Task details: Once the line with "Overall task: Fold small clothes" is found in the entries below, repeat it and each following line exactly, up to and including the line with "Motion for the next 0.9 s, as". Add no other lines.

*** Data for the task ***

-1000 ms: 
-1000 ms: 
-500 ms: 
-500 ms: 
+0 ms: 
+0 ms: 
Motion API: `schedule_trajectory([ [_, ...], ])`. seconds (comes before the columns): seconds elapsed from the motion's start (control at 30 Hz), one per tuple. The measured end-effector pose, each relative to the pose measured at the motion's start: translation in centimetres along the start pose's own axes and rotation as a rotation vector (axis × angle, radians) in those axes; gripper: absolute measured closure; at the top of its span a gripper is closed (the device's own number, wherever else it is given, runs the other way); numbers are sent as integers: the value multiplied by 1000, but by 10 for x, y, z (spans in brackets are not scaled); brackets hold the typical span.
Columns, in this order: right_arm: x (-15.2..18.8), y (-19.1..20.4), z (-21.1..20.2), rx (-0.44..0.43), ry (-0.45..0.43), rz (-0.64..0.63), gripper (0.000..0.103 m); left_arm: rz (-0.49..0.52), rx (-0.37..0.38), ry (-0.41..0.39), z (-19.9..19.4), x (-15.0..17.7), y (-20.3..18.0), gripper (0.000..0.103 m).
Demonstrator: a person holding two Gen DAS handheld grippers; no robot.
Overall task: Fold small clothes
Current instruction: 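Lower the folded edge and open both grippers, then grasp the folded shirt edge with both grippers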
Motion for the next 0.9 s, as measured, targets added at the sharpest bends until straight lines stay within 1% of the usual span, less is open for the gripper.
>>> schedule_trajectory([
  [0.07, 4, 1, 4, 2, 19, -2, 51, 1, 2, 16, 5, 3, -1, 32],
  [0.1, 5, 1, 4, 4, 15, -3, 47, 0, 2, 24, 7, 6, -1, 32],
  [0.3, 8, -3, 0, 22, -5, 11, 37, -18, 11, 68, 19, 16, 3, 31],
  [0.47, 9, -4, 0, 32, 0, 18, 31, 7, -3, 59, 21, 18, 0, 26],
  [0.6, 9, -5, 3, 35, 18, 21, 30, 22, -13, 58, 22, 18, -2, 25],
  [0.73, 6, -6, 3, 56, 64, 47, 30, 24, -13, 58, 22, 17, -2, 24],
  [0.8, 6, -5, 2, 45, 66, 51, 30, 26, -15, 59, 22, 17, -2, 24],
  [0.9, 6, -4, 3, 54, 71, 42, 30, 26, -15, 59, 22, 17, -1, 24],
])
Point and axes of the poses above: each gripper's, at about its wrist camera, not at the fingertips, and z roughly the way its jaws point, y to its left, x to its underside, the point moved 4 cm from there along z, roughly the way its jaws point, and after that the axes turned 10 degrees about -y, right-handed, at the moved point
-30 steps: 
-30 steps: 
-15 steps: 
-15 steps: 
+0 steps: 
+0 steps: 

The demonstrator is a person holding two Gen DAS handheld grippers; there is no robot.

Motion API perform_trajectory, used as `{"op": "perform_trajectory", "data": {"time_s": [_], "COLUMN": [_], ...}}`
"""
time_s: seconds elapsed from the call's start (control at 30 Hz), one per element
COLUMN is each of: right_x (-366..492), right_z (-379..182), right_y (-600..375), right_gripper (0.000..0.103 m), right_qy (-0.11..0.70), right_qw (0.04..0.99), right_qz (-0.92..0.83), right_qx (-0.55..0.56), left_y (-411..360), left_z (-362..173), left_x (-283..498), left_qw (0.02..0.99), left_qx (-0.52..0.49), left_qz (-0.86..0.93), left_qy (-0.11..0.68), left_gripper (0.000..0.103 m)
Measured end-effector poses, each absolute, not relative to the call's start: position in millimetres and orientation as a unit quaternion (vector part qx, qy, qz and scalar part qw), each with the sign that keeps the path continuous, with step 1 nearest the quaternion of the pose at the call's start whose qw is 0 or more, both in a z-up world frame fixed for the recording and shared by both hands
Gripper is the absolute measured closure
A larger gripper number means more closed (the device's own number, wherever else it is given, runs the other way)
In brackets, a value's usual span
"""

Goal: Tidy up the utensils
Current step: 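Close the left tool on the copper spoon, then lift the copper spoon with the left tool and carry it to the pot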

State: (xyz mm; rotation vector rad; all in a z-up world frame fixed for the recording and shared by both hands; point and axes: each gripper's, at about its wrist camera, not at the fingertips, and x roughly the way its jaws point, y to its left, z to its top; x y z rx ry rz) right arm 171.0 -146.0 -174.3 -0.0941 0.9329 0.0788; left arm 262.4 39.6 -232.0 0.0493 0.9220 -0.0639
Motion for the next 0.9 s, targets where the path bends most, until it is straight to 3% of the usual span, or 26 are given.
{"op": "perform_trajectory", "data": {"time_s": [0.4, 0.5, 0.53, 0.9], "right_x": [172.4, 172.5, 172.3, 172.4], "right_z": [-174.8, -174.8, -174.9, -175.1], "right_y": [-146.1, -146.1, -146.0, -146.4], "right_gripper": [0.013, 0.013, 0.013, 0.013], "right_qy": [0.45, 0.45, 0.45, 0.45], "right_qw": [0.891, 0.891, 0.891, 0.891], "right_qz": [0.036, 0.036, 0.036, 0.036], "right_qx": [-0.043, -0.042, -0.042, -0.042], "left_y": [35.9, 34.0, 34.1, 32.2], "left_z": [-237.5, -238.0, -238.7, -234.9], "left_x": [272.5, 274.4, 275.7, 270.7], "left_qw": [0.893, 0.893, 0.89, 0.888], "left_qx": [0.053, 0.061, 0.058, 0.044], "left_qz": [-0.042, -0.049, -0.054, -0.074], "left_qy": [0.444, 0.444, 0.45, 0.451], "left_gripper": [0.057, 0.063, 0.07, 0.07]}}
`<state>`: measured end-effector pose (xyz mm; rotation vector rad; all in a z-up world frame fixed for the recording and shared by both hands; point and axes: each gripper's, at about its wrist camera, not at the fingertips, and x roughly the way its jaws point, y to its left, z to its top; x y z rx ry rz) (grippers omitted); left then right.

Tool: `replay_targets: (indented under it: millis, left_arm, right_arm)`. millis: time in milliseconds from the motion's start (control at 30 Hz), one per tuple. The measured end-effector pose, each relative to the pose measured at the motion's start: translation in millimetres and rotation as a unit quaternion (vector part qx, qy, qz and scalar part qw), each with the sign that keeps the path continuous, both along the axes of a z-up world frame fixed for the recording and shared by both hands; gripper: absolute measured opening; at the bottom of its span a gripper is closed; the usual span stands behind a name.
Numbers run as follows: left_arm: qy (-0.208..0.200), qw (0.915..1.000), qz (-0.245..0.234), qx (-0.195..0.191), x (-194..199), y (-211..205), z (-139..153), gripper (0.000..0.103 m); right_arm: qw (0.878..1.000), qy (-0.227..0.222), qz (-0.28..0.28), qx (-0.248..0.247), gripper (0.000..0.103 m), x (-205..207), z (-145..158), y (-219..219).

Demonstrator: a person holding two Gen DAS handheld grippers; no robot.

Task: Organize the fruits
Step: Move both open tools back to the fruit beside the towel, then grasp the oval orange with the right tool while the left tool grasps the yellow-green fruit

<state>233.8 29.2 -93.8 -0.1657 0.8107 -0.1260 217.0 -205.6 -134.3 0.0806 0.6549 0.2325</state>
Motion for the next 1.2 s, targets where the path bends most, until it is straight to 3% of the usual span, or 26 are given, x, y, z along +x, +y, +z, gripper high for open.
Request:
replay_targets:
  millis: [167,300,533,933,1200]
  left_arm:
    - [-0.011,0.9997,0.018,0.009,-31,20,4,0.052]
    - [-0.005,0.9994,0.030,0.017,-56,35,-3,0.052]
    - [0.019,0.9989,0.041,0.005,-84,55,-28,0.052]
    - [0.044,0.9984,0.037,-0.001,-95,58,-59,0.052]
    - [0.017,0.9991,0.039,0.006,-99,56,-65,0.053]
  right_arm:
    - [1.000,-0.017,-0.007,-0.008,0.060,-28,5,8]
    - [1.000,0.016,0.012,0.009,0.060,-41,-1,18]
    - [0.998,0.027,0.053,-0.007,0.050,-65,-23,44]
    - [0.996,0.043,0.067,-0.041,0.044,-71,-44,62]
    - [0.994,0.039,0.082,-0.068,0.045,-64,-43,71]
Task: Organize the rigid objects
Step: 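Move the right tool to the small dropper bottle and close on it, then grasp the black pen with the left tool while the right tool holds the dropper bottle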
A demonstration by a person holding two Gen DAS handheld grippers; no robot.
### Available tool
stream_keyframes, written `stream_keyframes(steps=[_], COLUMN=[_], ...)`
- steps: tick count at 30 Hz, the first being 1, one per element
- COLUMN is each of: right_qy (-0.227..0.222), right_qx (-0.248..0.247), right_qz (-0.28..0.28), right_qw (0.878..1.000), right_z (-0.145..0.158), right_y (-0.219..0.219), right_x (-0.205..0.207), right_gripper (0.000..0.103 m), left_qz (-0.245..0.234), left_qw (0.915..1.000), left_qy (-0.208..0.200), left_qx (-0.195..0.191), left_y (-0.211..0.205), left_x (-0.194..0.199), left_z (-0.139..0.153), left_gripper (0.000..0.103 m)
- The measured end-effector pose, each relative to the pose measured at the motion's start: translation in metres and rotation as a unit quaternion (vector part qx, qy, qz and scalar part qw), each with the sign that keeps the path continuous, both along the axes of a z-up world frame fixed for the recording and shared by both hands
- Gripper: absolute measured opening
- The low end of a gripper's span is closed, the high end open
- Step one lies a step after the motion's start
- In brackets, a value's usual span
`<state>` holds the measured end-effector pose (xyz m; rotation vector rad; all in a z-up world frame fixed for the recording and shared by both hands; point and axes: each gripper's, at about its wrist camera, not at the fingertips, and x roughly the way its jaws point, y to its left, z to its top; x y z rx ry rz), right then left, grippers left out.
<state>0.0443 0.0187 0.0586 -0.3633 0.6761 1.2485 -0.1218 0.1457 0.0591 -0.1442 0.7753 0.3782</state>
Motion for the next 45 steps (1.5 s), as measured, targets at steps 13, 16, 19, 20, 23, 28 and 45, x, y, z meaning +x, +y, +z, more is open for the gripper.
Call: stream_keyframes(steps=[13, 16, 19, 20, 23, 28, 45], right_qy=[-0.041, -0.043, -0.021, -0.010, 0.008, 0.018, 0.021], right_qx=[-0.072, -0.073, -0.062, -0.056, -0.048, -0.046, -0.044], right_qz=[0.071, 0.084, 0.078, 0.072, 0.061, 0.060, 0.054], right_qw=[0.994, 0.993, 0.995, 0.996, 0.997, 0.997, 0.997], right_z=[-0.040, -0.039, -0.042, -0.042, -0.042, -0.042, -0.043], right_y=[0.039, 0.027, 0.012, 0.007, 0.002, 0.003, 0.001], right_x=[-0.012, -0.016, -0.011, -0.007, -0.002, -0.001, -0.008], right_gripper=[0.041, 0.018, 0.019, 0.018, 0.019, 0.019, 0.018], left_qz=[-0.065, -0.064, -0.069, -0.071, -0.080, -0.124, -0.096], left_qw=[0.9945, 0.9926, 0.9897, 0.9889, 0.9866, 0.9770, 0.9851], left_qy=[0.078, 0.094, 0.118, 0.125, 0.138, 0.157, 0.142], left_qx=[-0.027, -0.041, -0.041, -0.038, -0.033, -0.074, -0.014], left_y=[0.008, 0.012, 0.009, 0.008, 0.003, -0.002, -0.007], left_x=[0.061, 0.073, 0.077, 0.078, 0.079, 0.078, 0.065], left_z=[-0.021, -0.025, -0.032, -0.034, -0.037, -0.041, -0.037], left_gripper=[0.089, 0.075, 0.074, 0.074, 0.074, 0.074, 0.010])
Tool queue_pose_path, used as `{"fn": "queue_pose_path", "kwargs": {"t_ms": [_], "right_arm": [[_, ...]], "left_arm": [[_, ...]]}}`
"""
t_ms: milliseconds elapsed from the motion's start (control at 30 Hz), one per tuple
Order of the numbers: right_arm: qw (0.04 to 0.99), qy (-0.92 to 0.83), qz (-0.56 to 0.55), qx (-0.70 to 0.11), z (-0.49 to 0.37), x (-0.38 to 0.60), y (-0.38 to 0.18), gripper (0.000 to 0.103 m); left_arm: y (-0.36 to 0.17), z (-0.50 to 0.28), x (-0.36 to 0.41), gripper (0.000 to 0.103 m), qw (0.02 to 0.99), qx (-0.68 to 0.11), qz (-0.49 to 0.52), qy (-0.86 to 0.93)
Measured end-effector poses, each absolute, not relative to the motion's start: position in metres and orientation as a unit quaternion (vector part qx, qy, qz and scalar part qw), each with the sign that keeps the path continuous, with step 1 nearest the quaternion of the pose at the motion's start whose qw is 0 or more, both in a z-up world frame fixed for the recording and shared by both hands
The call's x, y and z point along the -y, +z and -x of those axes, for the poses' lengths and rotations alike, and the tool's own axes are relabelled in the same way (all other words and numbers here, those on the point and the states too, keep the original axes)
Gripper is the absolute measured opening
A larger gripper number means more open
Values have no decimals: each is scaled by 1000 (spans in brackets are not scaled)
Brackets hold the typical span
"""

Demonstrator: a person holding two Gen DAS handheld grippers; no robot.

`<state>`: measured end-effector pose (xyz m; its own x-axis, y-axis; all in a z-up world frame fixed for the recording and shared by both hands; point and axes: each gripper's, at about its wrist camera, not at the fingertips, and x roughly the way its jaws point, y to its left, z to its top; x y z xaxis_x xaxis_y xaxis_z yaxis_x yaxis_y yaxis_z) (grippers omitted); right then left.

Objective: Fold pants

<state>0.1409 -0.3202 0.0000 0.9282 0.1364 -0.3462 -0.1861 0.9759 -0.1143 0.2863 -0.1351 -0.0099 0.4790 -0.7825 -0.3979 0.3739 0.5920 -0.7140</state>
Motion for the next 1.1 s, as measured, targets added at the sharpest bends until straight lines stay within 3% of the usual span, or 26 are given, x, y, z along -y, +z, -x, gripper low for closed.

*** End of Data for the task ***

The answer:
Overall task: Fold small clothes
Current instruction: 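Lower the folded edge and open both grippers, then grasp the folded shirt edge with both grippers
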Motion for the next 0.9 s, as measured, targets added at the sharpest bends until straight lines stay within 1% of the usual span, less is open for the gripper.

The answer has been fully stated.